The symbol
originally designed for the British nuclear disarmament movement is now widely
used.
A number
of peace symbols have been used many ways in various cultures and
contexts. The dove and olive branch was used symbolically by
early Christians and then eventually became a secular peace symbol, popularized
by Pablo Picasso after World War II. In the 1950s the "peace
sign", as it is known today, was designed as the logo for the
British Campaign for Nuclear Disarmament and adopted by anti-war
and counterculture activists in the United States and elsewhere. The
peace sign was first used in the United States.
The olive
branch
The use of
the olive branch as a symbol of peace in Western civilization dates at least to
the 5th century BC. The olive tree represented plenty, but the ancient Greeks
believed that it also drove away evil spirits. The olive branch was one of the
attributes of Eirene, goddess of peace.
The Romans
believed there was an intimate relationship between war and peace. Appian describes
the use of the olive-branch as a gesture of peace by the enemies.
The dove and
olive branch
The use of a
dove and olive branch as a symbol of peace originated with the early
Christians, who portrayed the act of baptism accompanied by a dove
holding an olive branch in its beak and also used the image on
their sepulchers. The dove appears in many funerary inscriptions in
the Roman catacombs sometimes accompanied by the words in pace.
Christians
derived the symbol
of the dove and olive branch from two sources: Greek thought, including its use
of the symbol of the olive branch and the story of Noah and the
Flood.

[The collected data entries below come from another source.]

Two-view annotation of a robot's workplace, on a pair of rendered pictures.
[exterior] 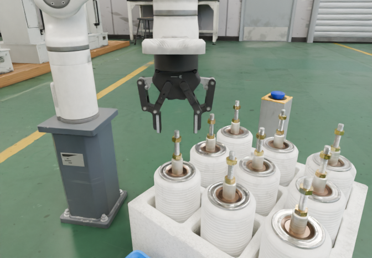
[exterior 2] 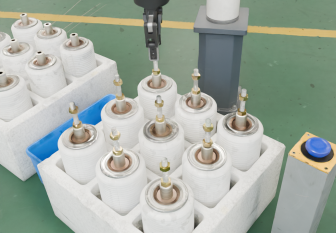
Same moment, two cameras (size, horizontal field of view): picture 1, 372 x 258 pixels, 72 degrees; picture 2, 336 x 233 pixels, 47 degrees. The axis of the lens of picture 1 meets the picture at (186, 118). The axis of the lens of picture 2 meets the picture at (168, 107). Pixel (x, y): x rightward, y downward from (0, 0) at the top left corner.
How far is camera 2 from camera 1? 0.93 m
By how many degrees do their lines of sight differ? 79
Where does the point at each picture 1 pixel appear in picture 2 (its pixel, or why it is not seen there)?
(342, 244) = (92, 199)
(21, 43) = not seen: outside the picture
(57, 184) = (245, 71)
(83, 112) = (209, 12)
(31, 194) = not seen: hidden behind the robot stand
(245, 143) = (220, 135)
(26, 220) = not seen: hidden behind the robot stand
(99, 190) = (201, 80)
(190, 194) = (140, 98)

The story of Noah in the Hebrew Bible ends with a passage describing a dove
bringing a freshly plucked olive leaf a sign of life after the Flood and of
God's bringing Noah, his family and the animals to land. Jews never used Noah's
dove and olive leaf as symbols of peace.
In the
earliest Christian art, the dove represented the peace of the soul rather than
civil peace.
The broken
rifle
The broken
rifle symbol is used by War Resistance International (WRI). In 1915 it appeared on the cover of a pamphlet, Under
the Broken Rifle. The (German) League for War Victims, founded in 1917, used
the broken rifle on a 1919 banner.
In 1921,
Belgian workers marching through La Louvrière on 16 October 1921, carried flags
showing a soldier breaking his rifle.